## Exercise objective
Look below for the line holding "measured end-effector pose" and the line holding "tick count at". Repeat those two and everything between, exactly.

## Data shown
_ _ _ _ _
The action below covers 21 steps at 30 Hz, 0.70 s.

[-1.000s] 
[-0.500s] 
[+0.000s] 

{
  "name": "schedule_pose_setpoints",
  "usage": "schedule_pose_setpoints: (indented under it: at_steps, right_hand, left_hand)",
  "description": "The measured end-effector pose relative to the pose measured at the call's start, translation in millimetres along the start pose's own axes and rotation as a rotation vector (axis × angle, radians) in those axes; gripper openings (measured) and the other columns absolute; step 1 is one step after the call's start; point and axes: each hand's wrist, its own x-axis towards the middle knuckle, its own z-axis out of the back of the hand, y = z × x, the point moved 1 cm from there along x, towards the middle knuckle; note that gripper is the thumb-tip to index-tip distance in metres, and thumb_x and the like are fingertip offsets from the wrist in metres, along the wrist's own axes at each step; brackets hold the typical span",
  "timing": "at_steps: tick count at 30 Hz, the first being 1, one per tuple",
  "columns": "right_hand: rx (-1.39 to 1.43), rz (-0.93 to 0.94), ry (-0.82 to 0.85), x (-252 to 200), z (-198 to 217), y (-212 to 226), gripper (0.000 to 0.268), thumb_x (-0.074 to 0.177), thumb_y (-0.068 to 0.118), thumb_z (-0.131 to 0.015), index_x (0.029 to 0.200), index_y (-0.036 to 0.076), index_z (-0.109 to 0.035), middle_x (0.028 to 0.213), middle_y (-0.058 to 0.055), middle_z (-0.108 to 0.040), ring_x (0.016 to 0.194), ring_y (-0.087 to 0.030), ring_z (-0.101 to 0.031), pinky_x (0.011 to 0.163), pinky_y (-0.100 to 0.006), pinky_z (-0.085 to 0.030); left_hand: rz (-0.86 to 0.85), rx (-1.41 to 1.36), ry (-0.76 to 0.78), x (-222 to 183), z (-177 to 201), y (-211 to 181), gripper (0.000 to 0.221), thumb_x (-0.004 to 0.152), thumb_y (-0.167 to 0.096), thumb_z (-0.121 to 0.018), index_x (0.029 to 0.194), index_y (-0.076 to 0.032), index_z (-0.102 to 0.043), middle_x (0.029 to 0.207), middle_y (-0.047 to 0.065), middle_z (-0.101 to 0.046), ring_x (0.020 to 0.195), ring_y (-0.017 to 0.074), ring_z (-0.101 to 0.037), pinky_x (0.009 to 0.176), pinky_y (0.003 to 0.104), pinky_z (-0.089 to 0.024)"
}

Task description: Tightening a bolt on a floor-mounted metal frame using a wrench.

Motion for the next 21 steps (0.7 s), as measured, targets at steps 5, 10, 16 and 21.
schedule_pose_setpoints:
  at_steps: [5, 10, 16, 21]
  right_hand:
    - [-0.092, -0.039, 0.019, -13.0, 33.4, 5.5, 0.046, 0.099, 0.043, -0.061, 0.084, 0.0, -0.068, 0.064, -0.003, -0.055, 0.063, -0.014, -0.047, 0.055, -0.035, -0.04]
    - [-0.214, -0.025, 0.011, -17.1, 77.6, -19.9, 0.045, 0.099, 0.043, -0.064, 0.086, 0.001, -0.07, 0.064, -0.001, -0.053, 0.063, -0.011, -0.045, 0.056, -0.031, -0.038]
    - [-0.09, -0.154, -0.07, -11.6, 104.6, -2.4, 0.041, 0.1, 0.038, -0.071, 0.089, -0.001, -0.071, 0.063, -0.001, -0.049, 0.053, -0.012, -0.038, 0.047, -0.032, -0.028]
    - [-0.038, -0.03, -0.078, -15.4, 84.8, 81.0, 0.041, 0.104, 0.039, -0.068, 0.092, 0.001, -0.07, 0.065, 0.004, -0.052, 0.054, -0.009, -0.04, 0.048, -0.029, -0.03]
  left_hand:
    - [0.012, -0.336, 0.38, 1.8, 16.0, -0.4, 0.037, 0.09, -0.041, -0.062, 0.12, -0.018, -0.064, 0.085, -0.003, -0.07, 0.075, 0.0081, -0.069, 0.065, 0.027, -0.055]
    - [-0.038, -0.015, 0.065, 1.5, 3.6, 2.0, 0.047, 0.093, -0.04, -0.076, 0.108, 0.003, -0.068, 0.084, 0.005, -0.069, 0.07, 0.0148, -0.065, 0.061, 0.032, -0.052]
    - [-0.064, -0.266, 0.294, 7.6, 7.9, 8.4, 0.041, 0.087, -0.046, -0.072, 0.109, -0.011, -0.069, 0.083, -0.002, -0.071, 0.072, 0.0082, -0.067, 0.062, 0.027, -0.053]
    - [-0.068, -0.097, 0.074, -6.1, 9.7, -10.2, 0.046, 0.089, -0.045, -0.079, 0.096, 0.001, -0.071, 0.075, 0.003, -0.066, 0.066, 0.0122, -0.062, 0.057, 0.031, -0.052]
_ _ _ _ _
## Worked solution
  "description": "The measured end-effector pose relative to the pose measured at the call's start, translation in millimetres along the start pose's own axes and rotation as a rotation vector (axis × angle, radians) in those axes; gripper openings (measured) and the other columns absolute; step 1 is one step after the call's start; point and axes: each hand's wrist, its own x-axis towards the middle knuckle, its own z-axis out of the back of the hand, y = z × x, the point moved 1 cm from there along x, towards the middle knuckle; note that gripper is the thumb-tip to index-tip distance in metres, and thumb_x and the like are fingertip offsets from the wrist in metres, along the wrist's own axes at each step; brackets hold the typical span",
  "timing": "at_steps: tick count at 30 Hz, the first being 1, one per tuple",

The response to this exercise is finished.